How to Teach Programming?

Tuesday, March 25th, 2008

I might be wrong about this, but I’m partial to the gauntlet method of teaching introductory programming courses. You make the class as challenging and difficult on purpose and make the students sweat. Hit them hard and as early as possible so that the slackers get the idea and withdraw from the course. Every lecture should raise the bar, and anyone who can’t keep up or is struggling should be encouraged to drop the course and change their major. It is harsh, but I do believe that a large percentage of people in every programming class will just never get it. No matter what you do, they will always struggle and will demand your help and attention which would be better spent supporting the students who actually get this stuff and are progressing at a fast pace.

I can probably tell you which people will do well, and which will struggle and just waste your time. You can see when you assign a really difficult problem they haven’t encountered before. The students that get energized, and excited by the challenge - who ask meaningful questions, furiously jot down notes, or start coding before you even finish explaining it - they are your star players. They should get all your attention and you should make sure they are sufficiently challenged, and that they have adequate support to meet the challenge head on.

Then there are those other students who raise their hand and say “I don’t understand this” or “I don’t know how do I do this” - they are most likely a dead weight. And yet, you will end up spending inordinate amounts of time basically holding their hand, and pretty much debugging their code for them. You end up purposefully dumbing down the course, and choosing idiot-friendly tools for their sake and in the end your star pupils get bored, and frustrated with the glacial progress of the course. In the end everyone loses.

The talented students make little progress, and end up ill prepared for the next programming course in the curriculum. The non-programmers barely pass with a C or a D (or if you made enough concession for their sake even a B) and leave your class without actually learning one damn thing. Or rather, the only thing they learned in your class was that they can slip through the cracks and pass a programming class without actually learning how to code or solve problems.

I think that the use of tools like BlueJ in the classroom is an outgrowth of this “cuddle the hopeless students while ignoring the talented ones” approach. Personally I think we do not need tools like that - not at the college level. But this seems to be a minority opinion, and many people disagree with it. Same could be said for the gauntlet approach.

The thing about the gauntlet thing is that it is actually very difficult to implement. It requires tons of experience, and absolute confidence in your teaching ability and methodology. When I notice that large number of my students is lost, I usually blame myself and try to review and re-iterate the difficult parts over and over again. More than once however I found that the people who were most vocal about the difficult material, and who got the most help from me actually got it wrong on the test, while the silent majority actually understood it. So I essentially wasted my time, spinning my wheels in place instead of going forward or covering other areas in more depth. It’s easy to spot these pitfalls in retrospect but not when you are lecturing. When I have 4 or 5 students who seem to be completely baffled by something that I just said, and loudly voice their confusion it is sometimes hard to realize they are actually not speaking for the whole class. The remaining 30 students who are quietly taking notes might not be confused at all.

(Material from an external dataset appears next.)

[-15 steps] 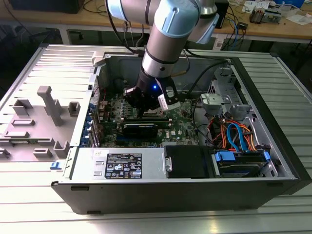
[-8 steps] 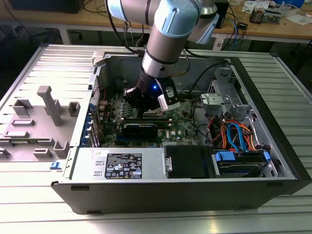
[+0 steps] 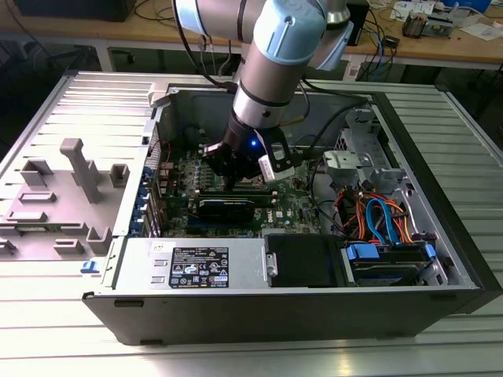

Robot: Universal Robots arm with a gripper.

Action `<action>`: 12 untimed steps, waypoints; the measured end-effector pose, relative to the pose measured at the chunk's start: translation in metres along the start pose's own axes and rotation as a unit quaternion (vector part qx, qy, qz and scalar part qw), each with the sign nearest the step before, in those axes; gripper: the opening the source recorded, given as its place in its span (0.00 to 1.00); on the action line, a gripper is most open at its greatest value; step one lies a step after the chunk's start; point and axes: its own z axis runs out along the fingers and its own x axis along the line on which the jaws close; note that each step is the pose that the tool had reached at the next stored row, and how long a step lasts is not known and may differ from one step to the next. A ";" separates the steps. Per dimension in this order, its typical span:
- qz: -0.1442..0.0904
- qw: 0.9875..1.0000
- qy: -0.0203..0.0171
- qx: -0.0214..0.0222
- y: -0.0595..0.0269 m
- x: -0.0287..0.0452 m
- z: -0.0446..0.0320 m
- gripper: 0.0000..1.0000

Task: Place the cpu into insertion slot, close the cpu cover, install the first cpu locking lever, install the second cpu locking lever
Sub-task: 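Install the second cpu locking lever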

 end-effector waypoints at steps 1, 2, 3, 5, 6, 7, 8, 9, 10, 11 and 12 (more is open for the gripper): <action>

Experience helps here - and so do a time tested lesson plans and delivery methods. Identifying and subsequently ignoring the dead weight also helps. But it is very hard to do because it means you are essentially giving up on some students and allow them to fall behind. And that is a horrible thing to do. Most teachers won’t willingly do something like that. Personally I refuse to do it and I really try to help people out when I see they are struggling. But often that means I’m essentially the one doing all the work - I’m literally pushing, and dragging them that’s passing grade. Would they make it if I didn’t actually force them to do work? Would they pass if I didn’t extend their deadlines ad infinitum? Probably not, and by helping them so much I actually allow them to slip through the cracks without actually working for the grade or even trying very hard. This is why gauntlet is a good idea, but I’m the wrong person to run it. I couldn’t do it. But there are people who can and do run their classes this way.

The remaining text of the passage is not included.